The Lords were concerned with an article published in 2002 by the Wall Street Journal, “an unsensational newspaper,” they said, which stated that Saudi officials were cooperating with the US government in monitoring bank accounts.

The February 2nd article, entitled, "Saudi Officials Monitor Certain Bank Accounts," was found to have defamed a Saudi businessman and a company belonging to his business group, of which he is president, two courts found.

But the Lords dismissed these verdicts, disagreeing with both the High Court and the Appeal Court, which stated the WSJ should pay £40,000 to the defamed businessman, Mohammed Jameel.

They said the “thrust” of the WSJ’s article was to inform the public that the two nations were in contact, as the US Treasury had demanded that the Kingdom’s central bank reveal if the accounts of prominent Saudis were siphoning money to terrorists.

This was “succinctly stated in the first paragraph,” the Lords said.

“This [story] was, without doubt, a matter of high international importance, a very appropriate matter for report by a serious newspaper,” they added, pointing out that although an ally to the US, Saudi Arabia’s status was then precarious, compounded by the 9/11 hijackers being of Saudi origin."

The Lords added: “But it was a difficult matter to investigate and report since information was not freely available in the Kingdom and the Saudi authorities.”

It was also difficult to verify the allegations, which journalists are bound to do under libel law, because the existence of covert surveillance by the highly secretive Saudi authorities would be impossible to prove by evidence in open court.

Delivering his ruling, Lord Hoffman hinted that it was practically impossible for the journalist and second journalist of the WSJ article to meet their commitments of verification as media professionals, however attempts were made.

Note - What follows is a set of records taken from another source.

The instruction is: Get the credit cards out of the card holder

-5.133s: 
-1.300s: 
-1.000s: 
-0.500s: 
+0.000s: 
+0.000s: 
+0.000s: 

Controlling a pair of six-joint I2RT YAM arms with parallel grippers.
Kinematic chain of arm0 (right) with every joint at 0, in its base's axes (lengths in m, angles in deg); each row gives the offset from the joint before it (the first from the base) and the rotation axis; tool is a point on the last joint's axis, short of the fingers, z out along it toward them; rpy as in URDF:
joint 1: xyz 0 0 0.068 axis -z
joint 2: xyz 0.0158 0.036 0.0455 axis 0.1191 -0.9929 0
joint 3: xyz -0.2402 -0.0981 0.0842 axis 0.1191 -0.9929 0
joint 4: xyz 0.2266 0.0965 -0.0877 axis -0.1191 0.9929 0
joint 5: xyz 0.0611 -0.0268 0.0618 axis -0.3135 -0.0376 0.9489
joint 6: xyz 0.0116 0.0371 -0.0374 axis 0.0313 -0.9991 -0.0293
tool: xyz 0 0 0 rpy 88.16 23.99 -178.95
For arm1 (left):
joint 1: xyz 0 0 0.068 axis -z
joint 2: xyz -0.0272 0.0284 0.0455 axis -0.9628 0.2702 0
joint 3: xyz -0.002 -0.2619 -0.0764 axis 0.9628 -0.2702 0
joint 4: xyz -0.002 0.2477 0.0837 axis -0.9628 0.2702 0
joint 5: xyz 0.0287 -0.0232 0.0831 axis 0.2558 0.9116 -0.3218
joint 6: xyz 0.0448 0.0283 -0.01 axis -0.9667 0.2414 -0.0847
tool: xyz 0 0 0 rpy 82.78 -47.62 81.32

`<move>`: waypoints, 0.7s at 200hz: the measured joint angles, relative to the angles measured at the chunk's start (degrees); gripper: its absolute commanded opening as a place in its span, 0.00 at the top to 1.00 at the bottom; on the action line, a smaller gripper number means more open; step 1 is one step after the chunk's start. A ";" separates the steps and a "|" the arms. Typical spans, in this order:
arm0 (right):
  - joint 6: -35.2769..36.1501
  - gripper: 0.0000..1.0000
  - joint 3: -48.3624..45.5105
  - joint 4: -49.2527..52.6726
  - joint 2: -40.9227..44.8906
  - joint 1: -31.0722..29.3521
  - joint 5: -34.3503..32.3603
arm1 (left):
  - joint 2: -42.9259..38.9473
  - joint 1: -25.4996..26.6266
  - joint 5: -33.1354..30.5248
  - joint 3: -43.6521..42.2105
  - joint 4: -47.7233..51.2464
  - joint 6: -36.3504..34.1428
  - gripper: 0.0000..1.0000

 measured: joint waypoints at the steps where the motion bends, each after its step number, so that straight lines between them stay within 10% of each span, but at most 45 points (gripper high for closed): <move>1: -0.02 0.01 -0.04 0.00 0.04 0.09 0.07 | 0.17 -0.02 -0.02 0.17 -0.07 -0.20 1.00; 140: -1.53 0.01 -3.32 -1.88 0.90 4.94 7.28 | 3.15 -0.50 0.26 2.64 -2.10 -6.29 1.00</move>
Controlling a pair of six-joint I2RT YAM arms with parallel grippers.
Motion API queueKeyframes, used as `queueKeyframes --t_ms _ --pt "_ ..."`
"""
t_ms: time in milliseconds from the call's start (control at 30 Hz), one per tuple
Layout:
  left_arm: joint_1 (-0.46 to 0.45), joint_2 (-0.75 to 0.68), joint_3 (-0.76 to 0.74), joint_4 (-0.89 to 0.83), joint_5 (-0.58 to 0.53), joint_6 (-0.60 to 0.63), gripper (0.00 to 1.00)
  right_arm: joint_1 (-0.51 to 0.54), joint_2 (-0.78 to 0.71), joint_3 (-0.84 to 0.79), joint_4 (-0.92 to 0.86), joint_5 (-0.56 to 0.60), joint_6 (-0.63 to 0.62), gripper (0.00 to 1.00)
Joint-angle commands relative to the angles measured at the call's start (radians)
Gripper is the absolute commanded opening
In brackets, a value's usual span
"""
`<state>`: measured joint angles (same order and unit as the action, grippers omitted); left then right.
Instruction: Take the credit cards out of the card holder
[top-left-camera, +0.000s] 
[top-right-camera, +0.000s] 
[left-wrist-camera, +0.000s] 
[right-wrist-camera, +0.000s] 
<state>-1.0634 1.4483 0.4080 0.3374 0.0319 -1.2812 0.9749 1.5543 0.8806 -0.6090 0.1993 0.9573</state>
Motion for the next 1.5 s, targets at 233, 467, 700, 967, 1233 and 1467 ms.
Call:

Lord Hoffman’s report to the House of Lords, England’s highest court, says a ‘more detailed consideration’ should have been given to the Reynolds privilege by both the High Court and Appeal Court judges.

It’s a view shared by Alistair Brett, legal manager of Times Newspapers.

“Most media lawyers would agree and point the finger at the two judges in charge of libel actions, Mr Justice Eady and Mr Justice Gray. Both came in for criticism in Jameel on how they have applied the old law in what should be a new context and effectively denied the press the benefit of the 'Reynolds public interest' defence over the past six years,” he wrote on Times Online, the paper’s website.

“From now on, the House of Lords will have breathed new life into responsible investigative journalism. The judgment is as refreshing as it is overdue.”

Freelance journalists should note that in legal scrutiny of editorial decisions, “weight should ordinarily be given to the professional judgment of an editor or journalist in the absence of some indication that it was made in a casual, cavalier, slipshod or careless manner”.

Despite this green-light from the judgment for journalists to enjoy greater freedom (on the grounds they report responsibly and in the public interest), freelancers should note; there remains no protection for so-called ‘kiss-and-tell’ stories.

“The ‘public interest’ comes out on top. But that expression has its own particular meaning – just because something may ‘engage the interest of the public’ does not necessarily make it in the ‘public interest’ - so this judgment will not be carte blanche for the gossip press,” Roger Sinclair, media lawyer at Egos Ltd, said in an interview with Freelance UK.

“Secondly, there is a clear duty on the journalist and publisher to take reasonable steps to be sure that what is published is accurate and fit for publication - it has been said that ‘no public interest is served by publishing or communicating misinformation’.”